REQUIRED WORK
I need the lines below from the one with "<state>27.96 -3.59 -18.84" down to the one with "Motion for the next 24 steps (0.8" reproduced exactly, both ends included, and nothing else.
EXTRACTED INFORMATION section start
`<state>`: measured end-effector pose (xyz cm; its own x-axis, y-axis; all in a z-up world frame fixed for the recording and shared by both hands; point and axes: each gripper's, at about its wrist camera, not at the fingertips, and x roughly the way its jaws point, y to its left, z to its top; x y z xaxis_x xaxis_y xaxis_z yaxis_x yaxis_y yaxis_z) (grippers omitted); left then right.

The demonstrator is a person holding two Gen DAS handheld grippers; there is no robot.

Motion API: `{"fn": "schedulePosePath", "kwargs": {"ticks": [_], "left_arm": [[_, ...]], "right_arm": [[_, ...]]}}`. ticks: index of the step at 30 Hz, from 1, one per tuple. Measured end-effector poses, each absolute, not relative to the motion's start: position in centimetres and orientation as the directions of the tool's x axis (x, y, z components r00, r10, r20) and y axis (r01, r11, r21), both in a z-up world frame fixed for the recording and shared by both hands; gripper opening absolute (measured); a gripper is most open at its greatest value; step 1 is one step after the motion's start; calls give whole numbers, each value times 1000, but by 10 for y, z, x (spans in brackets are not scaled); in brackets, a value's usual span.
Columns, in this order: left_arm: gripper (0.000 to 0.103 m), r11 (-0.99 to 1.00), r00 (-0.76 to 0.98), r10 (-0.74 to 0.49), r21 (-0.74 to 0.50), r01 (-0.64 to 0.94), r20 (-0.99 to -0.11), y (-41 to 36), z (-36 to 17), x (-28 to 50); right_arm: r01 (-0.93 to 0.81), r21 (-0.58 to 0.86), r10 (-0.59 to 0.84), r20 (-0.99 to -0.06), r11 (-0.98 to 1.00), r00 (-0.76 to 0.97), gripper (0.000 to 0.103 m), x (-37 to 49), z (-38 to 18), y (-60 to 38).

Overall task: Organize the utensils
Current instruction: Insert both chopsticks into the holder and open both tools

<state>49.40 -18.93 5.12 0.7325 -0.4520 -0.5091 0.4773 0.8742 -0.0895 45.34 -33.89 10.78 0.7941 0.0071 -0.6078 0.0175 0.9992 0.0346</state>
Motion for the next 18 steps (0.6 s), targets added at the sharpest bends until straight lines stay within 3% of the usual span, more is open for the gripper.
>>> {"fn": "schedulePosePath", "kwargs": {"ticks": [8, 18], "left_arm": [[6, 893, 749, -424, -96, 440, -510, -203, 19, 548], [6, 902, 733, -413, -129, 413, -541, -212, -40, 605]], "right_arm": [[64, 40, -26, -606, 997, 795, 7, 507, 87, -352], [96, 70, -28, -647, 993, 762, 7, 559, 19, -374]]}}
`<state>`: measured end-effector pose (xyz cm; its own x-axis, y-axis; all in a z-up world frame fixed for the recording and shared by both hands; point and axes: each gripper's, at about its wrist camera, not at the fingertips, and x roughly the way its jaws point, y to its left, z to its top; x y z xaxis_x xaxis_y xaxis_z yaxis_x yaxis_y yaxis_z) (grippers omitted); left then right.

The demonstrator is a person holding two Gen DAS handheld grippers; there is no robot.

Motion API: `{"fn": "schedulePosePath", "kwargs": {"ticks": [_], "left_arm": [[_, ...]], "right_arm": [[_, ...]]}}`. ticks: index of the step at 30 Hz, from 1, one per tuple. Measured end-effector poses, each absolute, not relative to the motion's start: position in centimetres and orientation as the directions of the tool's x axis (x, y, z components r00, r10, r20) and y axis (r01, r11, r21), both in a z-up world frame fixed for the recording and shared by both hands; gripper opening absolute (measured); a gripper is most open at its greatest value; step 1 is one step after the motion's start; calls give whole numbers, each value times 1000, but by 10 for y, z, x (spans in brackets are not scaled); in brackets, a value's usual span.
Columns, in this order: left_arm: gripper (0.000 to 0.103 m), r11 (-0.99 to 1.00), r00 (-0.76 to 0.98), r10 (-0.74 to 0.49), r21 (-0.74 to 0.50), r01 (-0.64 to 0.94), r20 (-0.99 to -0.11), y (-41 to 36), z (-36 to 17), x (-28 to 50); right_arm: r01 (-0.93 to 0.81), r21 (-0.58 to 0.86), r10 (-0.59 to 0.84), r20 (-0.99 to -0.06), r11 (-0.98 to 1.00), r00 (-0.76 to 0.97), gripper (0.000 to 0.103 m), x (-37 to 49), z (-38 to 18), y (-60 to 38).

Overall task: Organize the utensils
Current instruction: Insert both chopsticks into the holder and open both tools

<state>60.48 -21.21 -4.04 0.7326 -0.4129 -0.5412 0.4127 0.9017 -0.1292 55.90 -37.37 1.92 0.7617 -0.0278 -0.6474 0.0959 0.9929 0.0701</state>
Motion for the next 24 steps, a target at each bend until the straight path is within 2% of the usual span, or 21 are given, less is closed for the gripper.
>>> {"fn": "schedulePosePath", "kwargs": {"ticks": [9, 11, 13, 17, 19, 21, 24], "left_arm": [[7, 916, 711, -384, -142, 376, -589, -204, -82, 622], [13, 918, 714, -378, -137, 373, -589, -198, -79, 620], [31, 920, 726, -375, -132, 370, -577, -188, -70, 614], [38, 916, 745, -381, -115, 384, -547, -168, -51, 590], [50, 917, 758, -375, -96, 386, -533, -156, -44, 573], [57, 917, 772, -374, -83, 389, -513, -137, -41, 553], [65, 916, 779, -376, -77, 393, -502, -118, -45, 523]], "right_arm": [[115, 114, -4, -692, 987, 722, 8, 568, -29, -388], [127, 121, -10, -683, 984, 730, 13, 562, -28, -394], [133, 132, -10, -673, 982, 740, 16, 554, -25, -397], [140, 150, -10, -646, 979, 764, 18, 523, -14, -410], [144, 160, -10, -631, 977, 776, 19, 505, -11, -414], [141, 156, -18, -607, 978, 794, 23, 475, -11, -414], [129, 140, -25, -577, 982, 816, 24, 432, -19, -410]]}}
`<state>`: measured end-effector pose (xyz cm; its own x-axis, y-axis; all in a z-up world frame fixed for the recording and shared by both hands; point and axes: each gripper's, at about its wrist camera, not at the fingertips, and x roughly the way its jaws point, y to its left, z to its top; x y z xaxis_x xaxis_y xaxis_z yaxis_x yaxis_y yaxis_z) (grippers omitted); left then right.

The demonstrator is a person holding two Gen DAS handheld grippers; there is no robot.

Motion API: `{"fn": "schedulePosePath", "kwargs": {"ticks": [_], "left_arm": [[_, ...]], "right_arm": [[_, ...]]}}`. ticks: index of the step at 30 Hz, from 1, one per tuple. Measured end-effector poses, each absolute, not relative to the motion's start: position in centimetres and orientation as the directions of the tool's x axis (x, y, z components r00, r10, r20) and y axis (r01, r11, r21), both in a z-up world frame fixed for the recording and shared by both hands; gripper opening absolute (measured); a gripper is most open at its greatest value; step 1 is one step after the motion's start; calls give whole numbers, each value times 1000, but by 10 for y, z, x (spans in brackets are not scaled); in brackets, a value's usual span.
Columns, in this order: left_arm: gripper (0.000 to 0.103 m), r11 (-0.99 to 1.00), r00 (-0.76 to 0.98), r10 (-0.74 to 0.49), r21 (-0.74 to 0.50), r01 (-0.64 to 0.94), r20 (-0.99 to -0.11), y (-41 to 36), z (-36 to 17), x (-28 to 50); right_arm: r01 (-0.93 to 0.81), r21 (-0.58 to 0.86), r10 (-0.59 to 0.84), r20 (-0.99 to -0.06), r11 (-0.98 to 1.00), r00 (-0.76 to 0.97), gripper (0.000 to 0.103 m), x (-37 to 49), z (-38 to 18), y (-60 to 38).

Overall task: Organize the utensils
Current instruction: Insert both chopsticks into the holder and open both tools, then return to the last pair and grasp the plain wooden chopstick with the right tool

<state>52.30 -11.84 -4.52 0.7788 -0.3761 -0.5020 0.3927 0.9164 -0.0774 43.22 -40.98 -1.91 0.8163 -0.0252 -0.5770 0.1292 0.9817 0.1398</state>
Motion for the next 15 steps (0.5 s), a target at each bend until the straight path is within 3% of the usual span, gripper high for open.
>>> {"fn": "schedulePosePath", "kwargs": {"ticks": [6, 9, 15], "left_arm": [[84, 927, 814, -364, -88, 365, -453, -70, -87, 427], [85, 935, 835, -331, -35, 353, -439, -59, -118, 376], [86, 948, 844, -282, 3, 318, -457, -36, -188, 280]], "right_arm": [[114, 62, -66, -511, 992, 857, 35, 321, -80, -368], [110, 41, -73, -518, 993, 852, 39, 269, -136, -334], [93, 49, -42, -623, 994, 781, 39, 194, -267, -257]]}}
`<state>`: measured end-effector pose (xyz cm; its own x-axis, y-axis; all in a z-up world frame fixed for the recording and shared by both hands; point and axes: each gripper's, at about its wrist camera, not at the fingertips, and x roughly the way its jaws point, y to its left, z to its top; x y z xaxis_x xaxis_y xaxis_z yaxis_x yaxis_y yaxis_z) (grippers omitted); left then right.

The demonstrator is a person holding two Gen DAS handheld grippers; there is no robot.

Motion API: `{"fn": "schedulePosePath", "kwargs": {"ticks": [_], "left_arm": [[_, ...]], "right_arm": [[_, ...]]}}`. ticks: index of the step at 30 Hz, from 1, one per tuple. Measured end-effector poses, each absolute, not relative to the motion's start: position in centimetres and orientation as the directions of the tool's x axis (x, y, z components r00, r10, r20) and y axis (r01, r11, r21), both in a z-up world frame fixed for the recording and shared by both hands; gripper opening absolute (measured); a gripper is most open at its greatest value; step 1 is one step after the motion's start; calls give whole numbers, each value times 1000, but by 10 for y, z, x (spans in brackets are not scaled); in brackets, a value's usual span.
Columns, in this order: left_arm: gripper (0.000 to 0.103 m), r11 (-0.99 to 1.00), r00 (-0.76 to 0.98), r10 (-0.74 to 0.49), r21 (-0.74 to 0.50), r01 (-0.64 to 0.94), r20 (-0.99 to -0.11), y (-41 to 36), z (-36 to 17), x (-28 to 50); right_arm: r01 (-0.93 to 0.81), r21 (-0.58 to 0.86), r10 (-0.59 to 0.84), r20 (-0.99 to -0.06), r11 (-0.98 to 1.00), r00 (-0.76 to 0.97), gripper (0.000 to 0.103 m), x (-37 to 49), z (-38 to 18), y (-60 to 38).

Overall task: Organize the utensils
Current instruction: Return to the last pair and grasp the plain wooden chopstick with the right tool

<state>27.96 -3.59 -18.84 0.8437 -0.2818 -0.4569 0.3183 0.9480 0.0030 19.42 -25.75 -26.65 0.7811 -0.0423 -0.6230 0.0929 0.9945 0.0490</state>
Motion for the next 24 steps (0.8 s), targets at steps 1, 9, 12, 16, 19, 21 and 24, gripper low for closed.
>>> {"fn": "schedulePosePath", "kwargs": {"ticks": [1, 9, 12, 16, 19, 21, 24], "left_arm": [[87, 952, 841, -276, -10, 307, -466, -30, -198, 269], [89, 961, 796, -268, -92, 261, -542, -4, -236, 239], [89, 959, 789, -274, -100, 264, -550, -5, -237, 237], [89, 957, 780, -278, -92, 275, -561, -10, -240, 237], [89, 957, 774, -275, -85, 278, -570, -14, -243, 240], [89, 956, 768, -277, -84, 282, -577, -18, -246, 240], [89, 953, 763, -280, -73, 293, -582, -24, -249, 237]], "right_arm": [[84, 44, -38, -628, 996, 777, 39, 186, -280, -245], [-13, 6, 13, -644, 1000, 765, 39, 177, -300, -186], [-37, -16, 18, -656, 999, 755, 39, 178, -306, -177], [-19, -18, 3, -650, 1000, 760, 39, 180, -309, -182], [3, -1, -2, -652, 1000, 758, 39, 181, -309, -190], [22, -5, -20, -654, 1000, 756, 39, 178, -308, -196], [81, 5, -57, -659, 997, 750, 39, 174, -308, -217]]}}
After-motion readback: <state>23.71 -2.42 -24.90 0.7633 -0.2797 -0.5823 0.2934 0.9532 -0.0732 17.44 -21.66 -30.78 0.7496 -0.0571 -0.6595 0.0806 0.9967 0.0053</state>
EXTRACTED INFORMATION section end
REPLY TO THE TASK
<state>27.96 -3.59 -18.84 0.8437 -0.2818 -0.4569 0.3183 0.9480 0.0030 19.42 -25.75 -26.65 0.7811 -0.0423 -0.6230 0.0929 0.9945 0.0490</state>
Motion for the next 24 steps (0.8 s), targets at steps 1, 9, 12, 16, 19, 21 and 24, gripper low for closed.

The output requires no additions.